25. Customer Supplied Data
25.1 The Customer warrants that all drawings, designs, plans, specifications, proposals, data and other materials submitted by the Customer to HFP:
(a) do not and will not infringe the intellectual property rights including, without limitation, copyright of any person and do not breach an obligation of confidence to any person; and
(b) are not defamatory.
25.2 The Customer indemnifies HFP, its employees and agents against all costs, loss, liability, damages and expenses which may be suffered or incurred in connection with a breach of a warranty in this clause.
26. Termination
26.1 HFP may terminate the Contract:
(a) on thirty (30) days written notice to the Customer if the Customer has breached the Contract and failed to remedy the breach within thirty (30) days of delivery of notice requiring it to do so; or
(b) immediately by written notice to the Customer if the Customer becomes or threatens to become insolvent or subject to any form of insolvency administration. Termination is without prejudice to any rights of the parties accrued to termination.
26.2 Upon termination of this Contract for any reason, the Customer must pay for all Goods ordered by the Customer which are in production or held in stock by HFP, and take delivery of all such Goods.
27. Special Conditions Related to Artwork Requirements
27.1 HFP requires your company logo and art in an Illustrator EPS Vector format. This file type allows all the layers to be incorporated within the file to provide HFP decorators an art file that they can use to reproduce your logo that is quality.

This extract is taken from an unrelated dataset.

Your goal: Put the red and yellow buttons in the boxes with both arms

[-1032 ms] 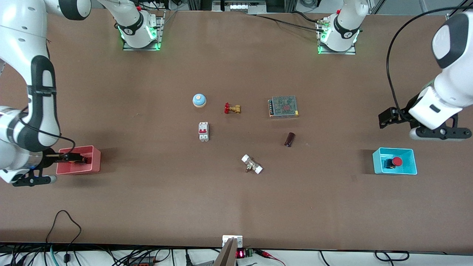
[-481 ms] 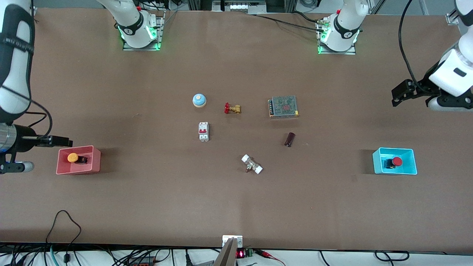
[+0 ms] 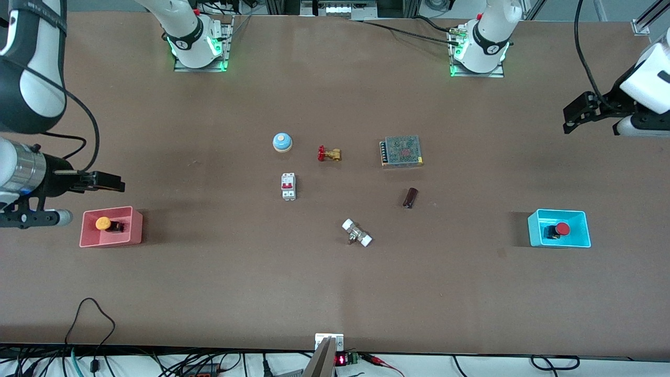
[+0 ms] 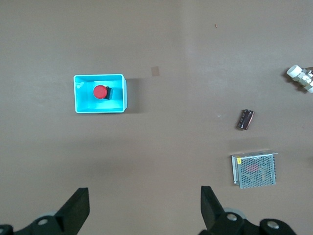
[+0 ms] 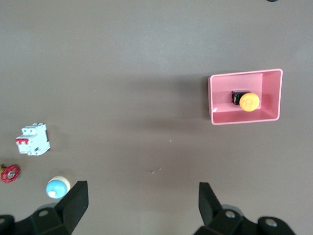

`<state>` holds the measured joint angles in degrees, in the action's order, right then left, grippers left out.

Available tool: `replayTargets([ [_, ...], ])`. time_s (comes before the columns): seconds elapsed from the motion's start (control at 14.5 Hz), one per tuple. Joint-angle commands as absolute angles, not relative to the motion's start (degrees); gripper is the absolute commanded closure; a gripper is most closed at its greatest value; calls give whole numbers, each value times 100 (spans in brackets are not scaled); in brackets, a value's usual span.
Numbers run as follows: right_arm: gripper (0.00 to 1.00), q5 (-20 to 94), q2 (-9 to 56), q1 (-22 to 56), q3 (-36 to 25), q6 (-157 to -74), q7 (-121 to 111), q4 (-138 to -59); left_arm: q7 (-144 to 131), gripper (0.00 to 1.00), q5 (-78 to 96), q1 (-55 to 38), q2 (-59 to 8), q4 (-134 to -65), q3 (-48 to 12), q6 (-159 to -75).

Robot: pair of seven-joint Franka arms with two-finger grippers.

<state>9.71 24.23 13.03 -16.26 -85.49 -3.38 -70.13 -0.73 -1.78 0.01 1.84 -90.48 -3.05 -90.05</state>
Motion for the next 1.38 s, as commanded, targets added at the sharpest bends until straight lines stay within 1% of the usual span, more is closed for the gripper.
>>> replayTargets([
  [0.0, 0, 870, 1970, 1292, -1643, -8446, -255, -7356, 123, 0, 113, 44, 132, -8649, -264, -8675],
  [0.14, 0, 870, 1934, 1257, -1670, -8420, -299, -7374, 211, 0, 123, 44, 132, -8640, -264, -8675],
  [0.28, 0, 861, 1890, 1266, -1932, -8263, -369, -7365, 228, 0, 158, 44, 132, -8640, -255, -8675],
  [0.34, 0, 853, 1864, 1248, -1960, -8236, -447, -7374, 220, 0, 132, 44, 123, -8640, -264, -8675],
  [0.41, 0, 826, 1828, 1065, -1916, -8235, -587, -7374, 220, 0, 141, 35, 106, -8640, -264, -8675],
  [0.48, 0, 748, 1811, 829, -1777, -8235, -728, -7391, 228, 0, 141, 35, 105, -8657, -264, -8666],
  [0.62, 0, 249, 1618, 205, -1024, -8270, -817, -7514, 202, 0, 123, 44, 97, -8666, -255, -8640],
  [0.69, 0, -180, 1469, -15, -541, -8297, -765, -7610, 202, 0, 114, 44, 105, -8666, -255, -8640],
  [0.76, 0, -402, 1285, -113, -301, -8332, -712, -7820, 211, 0, 114, 53, 105, -8675, -255, -8640],
  [0.83, 0, -422, 1118, -97, -290, -8376, -581, -8022, 211, 0, 114, 53, 105, -8675, -246, -8640],
  [0.96, 0, -369, 968, -97, -273, -8324, -195, -8173, 202, 0, 105, 70, 114, -8675, -237, -8631],
  [1.31, 0, -299, 361, -158, -308, -8473, -185, -8964, 158, 0, -228, 176, 97, -8710, -307, -8710],
])
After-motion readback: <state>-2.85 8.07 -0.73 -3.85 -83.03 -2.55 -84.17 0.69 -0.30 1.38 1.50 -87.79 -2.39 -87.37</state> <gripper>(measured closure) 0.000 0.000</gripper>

27.2 If you do not have your logo within the specified format, and your designers cannot provide it to you, our designers can recreate it. To re-produce your logo there will be an extra charge of: $60 per hour. If there are any artwork amendments that are required that are made by the client there will be a charge of $60.00 per change.
28. Privacy Policy
HFP will not use any personal information collected for any purpose that is not related to the Goods and services it provides or for any purpose which would not reasonably be expected by the Customer. The Customer agrees that HFP may make any inquiries it deems necessary to investigate the Customer’s creditworthiness including undertaking inquiries with financial institutions, credit reporting agencies and any personal credit and/or consumer credit information providers (“Sources”). The Customer authorises the Sources to disclose any information concerning its creditworthiness in their possession to HFP. The Customer agrees that HFP may disclose any information in its possession concerning the Customer’s creditworthiness to the Sources.
29. Notices
Any notices under this Contract must be delivered personally or sent by pre-paid post to the last known address or registered address of the other party. Any such notice delivered personally will be deemed to have been served on the other party on the same day as delivery of the notice and in the case of a notice being sent by post, it will be deemed to have been served on the second weekday (not being a public holiday) following the day it was posted.
30. Statement by HFP
A statement by any officer of HFP is conclusive evidence of any fact, matter or thing.
31. Acceptance
Acceptance of HFP’s Quotation will be acceptance of these terms and conditions.